# Activity
Where the line with "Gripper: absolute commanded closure" appears below, start writing out lines exactly, and finish with the line with "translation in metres", which is included; write out nothing else.

[Dataset records — start]

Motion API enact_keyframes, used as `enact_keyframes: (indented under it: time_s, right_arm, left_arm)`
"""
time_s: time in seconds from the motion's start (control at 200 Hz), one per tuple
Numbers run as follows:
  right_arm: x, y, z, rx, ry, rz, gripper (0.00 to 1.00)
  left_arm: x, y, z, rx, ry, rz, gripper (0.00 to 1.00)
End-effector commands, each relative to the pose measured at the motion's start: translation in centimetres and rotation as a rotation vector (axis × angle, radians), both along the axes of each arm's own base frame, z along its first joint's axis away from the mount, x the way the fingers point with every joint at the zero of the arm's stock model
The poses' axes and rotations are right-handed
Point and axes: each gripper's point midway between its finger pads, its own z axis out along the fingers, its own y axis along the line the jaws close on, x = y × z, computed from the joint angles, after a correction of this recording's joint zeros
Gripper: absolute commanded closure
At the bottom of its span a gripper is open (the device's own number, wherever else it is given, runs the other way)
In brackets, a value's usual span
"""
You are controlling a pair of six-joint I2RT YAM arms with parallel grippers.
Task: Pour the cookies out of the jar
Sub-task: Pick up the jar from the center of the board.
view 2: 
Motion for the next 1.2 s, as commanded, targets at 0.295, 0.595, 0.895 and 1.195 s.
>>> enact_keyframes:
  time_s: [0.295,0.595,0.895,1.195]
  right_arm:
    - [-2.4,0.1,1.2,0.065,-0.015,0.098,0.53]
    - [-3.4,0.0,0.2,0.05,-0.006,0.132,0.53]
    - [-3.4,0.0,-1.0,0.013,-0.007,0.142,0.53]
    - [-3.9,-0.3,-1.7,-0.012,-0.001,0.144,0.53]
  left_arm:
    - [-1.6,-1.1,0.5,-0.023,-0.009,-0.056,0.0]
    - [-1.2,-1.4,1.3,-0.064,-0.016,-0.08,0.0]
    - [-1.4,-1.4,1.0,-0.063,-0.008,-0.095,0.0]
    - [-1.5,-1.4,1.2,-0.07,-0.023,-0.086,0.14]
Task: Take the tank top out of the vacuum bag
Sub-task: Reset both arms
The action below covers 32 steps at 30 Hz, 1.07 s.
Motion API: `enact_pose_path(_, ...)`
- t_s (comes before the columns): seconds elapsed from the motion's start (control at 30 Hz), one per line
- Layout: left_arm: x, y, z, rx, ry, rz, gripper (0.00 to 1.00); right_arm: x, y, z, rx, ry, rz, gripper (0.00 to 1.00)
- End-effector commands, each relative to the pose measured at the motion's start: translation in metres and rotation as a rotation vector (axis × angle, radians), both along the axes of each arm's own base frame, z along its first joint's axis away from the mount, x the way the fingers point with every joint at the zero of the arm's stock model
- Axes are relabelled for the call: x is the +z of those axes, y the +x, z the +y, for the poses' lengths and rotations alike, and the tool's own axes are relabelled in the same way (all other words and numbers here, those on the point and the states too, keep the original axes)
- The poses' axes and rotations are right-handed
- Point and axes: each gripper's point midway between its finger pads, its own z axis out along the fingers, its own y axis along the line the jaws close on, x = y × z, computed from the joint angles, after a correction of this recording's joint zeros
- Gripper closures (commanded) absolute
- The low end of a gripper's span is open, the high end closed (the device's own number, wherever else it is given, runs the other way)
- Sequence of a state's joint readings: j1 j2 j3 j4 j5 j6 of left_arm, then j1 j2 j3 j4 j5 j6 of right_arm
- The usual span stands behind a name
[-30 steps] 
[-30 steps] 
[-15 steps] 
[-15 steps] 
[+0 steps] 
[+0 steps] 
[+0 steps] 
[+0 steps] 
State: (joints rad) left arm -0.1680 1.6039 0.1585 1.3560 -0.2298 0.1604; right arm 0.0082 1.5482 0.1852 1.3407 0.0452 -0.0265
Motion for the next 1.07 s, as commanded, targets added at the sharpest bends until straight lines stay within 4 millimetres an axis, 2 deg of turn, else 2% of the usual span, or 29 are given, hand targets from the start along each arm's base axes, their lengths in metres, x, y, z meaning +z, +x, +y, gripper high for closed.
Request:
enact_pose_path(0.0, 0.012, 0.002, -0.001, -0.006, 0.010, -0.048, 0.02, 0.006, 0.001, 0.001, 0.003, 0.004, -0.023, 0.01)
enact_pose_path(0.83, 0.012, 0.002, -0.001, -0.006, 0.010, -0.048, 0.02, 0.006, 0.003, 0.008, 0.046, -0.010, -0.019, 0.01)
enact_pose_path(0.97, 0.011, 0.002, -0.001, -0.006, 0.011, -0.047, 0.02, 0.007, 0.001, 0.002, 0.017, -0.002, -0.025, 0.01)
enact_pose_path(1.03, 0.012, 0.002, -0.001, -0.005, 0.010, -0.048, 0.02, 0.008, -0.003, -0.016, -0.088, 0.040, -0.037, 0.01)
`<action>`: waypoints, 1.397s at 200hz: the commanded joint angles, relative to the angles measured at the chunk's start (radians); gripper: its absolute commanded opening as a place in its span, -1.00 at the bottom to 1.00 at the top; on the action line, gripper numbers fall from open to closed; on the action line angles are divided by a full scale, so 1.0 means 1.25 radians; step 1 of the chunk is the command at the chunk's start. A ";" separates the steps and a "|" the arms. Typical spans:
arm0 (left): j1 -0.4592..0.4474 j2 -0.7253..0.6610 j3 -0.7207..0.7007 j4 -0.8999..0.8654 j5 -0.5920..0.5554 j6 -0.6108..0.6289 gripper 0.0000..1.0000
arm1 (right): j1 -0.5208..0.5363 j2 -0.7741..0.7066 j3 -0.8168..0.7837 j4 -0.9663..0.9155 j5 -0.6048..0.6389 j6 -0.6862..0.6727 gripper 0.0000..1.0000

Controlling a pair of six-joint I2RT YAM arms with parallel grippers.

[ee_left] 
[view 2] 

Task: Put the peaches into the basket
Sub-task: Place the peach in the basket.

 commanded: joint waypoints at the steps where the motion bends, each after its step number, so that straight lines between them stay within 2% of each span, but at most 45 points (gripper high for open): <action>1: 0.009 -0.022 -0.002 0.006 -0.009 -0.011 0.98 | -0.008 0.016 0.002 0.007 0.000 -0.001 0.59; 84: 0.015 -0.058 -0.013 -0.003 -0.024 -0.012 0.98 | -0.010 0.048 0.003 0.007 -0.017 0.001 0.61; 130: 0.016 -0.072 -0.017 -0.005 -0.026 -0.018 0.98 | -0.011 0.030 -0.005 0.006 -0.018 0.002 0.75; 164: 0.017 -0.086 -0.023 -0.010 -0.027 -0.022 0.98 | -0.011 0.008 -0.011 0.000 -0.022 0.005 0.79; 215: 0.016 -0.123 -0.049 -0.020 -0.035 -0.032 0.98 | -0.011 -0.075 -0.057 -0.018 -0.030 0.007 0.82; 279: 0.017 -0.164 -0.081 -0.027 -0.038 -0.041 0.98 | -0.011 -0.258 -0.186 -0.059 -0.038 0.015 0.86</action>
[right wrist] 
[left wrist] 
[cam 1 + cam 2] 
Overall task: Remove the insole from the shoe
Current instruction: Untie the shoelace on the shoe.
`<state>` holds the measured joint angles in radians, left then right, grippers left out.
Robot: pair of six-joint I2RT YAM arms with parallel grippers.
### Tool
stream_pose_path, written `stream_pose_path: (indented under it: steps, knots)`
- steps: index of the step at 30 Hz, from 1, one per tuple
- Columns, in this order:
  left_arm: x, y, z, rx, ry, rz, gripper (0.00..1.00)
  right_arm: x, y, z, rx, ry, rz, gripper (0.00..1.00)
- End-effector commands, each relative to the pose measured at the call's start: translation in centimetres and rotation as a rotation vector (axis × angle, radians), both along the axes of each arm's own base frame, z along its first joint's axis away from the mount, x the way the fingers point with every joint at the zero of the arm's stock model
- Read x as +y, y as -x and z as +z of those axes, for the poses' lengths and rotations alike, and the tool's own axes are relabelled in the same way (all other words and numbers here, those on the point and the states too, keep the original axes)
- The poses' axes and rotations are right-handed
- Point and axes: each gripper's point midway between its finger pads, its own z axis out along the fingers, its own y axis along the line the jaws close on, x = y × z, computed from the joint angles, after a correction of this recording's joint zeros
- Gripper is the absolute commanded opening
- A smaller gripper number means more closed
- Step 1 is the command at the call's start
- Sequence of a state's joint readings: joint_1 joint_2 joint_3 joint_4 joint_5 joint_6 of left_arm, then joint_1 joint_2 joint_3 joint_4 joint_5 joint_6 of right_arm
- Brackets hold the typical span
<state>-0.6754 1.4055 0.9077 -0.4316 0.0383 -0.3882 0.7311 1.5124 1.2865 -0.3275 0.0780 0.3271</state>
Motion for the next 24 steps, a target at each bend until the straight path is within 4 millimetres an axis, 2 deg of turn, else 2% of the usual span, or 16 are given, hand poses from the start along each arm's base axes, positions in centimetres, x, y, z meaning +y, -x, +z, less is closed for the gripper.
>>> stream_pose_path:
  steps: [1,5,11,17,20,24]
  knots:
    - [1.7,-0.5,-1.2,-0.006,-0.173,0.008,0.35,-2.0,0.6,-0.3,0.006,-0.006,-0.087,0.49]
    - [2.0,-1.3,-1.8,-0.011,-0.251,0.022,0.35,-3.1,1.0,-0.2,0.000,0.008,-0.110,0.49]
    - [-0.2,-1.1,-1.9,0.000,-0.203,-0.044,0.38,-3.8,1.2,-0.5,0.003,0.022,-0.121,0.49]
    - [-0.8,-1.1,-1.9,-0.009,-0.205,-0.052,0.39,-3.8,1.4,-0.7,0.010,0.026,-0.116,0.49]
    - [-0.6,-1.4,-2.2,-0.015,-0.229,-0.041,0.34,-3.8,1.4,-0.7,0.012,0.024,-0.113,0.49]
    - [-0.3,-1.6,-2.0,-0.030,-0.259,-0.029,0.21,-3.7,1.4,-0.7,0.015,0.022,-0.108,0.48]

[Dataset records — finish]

# Output of the task
Gripper: absolute commanded closure
At the bottom of its span a gripper is open (the device's own number, wherever else it is given, runs the other way)
In brackets, a value's usual span
"""
You are controlling a pair of six-joint I2RT YAM arms with parallel grippers.
Task: Pour the cookies out of the jar
Sub-task: Pick up the jar from the center of the board.
view 2: 
Motion for the next 1.2 s, as commanded, targets at 0.295, 0.595, 0.895 and 1.195 s.
>>> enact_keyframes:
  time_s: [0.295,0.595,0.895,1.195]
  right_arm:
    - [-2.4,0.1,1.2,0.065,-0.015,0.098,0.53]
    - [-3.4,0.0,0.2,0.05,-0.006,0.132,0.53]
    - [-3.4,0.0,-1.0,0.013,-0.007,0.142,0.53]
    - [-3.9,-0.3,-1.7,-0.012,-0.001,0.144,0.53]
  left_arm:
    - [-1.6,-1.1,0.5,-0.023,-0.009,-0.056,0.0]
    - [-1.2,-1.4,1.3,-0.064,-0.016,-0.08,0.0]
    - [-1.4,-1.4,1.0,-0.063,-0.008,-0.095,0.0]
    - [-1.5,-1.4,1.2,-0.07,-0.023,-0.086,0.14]
Task: Take the tank top out of the vacuum bag
Sub-task: Reset both arms
The action below covers 32 steps at 30 Hz, 1.07 s.
Motion API: `enact_pose_path(_, ...)`
- t_s (comes before the columns): seconds elapsed from the motion's start (control at 30 Hz), one per line
- Layout: left_arm: x, y, z, rx, ry, rz, gripper (0.00 to 1.00); right_arm: x, y, z, rx, ry, rz, gripper (0.00 to 1.00)
- End-effector commands, each relative to the pose measured at the motion's start: translation in metres and rotation as a rotation vector (axis × angle, radians), both along the axes of each arm's own base frame, z along its first joint's axis away from the mount, x the way the fingers point with every joint at the zero of the arm's stock model

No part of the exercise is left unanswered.